The Veluwe were excellent hunting grounds, where William II, Prince of Orange (1626-1650) loved to hunt. In 1647, for a consideration of 147,000 florins, he acquired the commandery of the Teutonic order in Dieren. He repurposed the house as a hunting lodge. A playhouse was constructed on the Rouwenberg hill. Also, a deer park was established, containing deer, foxes, hares and rabbits. It was approximately 1,200 hectares in size, and enclosed by a wall of 20 kilometres. To have sufficient animals to hunt for, the Prince transferred around 300 deer from its estate of Huis Honselaarsdijk to Dieren. When Prince William II died and his son and successor, Prince William III was just born, the deer park was rented out for a period of ten years due to its high maintenance costs.

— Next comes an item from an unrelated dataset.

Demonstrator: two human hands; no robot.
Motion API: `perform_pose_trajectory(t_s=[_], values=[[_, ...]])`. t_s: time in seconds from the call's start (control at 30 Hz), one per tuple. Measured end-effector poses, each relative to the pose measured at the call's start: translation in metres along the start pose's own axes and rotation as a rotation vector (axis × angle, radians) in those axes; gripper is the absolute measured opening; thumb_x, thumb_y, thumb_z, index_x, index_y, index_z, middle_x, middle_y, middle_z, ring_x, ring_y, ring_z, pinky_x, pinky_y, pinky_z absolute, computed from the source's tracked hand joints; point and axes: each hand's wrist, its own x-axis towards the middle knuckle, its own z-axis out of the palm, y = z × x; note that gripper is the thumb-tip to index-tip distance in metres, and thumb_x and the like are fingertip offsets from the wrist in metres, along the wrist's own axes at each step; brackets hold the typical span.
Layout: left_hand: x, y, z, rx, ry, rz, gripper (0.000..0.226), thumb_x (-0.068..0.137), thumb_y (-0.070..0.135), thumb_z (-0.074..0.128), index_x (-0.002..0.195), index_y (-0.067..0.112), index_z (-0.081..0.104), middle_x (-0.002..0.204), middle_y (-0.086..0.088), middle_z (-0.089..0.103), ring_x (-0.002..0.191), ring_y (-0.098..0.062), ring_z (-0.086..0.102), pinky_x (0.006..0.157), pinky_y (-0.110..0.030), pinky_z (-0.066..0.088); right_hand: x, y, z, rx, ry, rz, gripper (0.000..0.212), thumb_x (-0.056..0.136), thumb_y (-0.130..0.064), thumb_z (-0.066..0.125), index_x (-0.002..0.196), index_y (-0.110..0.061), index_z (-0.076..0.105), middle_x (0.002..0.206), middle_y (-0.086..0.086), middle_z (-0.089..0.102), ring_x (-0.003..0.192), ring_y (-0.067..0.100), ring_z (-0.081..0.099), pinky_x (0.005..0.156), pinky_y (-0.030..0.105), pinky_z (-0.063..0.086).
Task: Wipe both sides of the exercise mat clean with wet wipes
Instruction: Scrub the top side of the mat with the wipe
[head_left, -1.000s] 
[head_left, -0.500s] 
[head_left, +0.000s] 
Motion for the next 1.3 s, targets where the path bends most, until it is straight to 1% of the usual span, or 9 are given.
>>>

===William III and Mary===
Like his father, William III (1650-1702) was fond of hunting. In the first part of his reign as stadtholder, he spent as much as ten weeks a year hunting in the Veluwe. The Hof te Dieren was one of his favourite lodges.

When William married Mary Stuart (1662-1694) in 1677, the modest-sized house in Dieren with a number of outbuildings was no longer deemed suitable for the newly-weds. Therefore, William III decided to extend the house between 1679 and 1684. New wings around a court yard were constructed and apartments were added suitable for his retinue. The architect was Jacob Roman. While William was hunting, Mary enjoyed horticulture to pass the time. Therefore, a beautiful garden was laid out containing ponds, fountains, grottoes, arbours, and labyrinths. William's close friend, William Bentinck, 1st Earl of Portland, was closely involved in supervising the laying out and maintenance. Peter Schenk the Elder depicted these gardens in a series of engravings. The palace and the gardens were much admired by visitors as shown in diaries, letters and travel reports.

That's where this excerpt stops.